Not forgetting that the statement, literalization is a test in itself…
Yes! When we give such information to others, we get their anxiety. After the diagnosis, I remember meeting a man on the street whom I hardly knew, but with whom I had worked for some time. When I told her I had breast cancer, she cried. It surprised me. In fact, cancer is the biggest fear of people, the word itself is scary. When a statement is made, people identify and sometimes react as if it is contagious. Faced with this distress, we sick people sometimes feel that we need comfort.

Faced with the tribulations around us, we sick people sometimes comfort ourselves

Emily Dowdy

Does cancer change how others see you?
Our loved ones sometimes consider us a “little thing”. Some also allow us to give irrelevant advice, “Cancer can’t be cured with chemo, try this…” or utter phrases we don’t need to hear, such as “Aunt died from it”… When I stated: sick people started following me on Instagram and absolutely wanted to talk to me about the disease. It was like an unhealthy, voyeuristic wave. At times it bordered on harassment. Others asked me a lot, they said. “I just had a biopsy, I need to talk to you.”
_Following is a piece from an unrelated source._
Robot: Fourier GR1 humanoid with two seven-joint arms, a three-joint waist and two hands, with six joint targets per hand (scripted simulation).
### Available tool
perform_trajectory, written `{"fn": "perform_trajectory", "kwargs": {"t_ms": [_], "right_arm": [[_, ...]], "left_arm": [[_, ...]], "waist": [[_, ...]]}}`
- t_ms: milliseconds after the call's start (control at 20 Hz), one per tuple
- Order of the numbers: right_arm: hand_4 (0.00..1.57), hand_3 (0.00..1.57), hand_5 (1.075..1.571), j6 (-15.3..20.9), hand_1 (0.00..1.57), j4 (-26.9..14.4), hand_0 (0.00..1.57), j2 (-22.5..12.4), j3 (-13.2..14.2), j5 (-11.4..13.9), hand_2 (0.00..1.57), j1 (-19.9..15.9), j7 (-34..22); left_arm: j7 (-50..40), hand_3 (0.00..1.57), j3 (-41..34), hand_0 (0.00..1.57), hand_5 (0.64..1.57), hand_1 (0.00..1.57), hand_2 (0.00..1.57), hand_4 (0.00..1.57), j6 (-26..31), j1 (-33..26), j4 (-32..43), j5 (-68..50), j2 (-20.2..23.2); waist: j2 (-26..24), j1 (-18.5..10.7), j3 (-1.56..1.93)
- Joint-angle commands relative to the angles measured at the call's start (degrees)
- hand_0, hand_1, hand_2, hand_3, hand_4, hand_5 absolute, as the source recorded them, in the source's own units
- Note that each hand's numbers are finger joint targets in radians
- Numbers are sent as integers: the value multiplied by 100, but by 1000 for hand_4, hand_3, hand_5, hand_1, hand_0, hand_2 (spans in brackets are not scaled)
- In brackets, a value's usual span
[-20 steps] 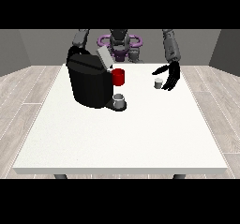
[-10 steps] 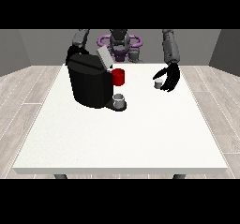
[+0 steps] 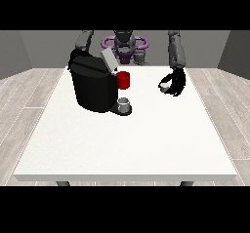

You’ve said before that some reactions from those around you are inappropriate and can hurt. What expressions should be avoided to say to a sick person?
“It’s going to be fine” should really be avoided in my opinion. It is very difficult to listen. When someone told me that “breast cancer is very treatable”, I replied “yes, but it is the leading cause of cancer death in women”. Today, and I am happy, many people write to me to ask what they can do to support a sick person. Of course, the task is difficult, but you don’t need to try to calm down from the beginning. Sometimes you just need a listening ear and to be able to say “I’m afraid of dying”. not hearing yourself say “it’s going to be okay”.

I recommend simple words. “I’m thinking of you”, “I’m sending you lots of strength”, “I’m here if you need me”.

Emily Dowdy

What exactly can those around you do?
To be present. Many friends disappear after the announcement, women sometimes even lose their spouses. Then I recommend simple words. “I’m thinking of you”, “I’m sending you lots of strength”, “I’m here if you need me”. We can also provide time by offering to pick up the children after school and prepare meals. We can also offer care if it is good for the sick person.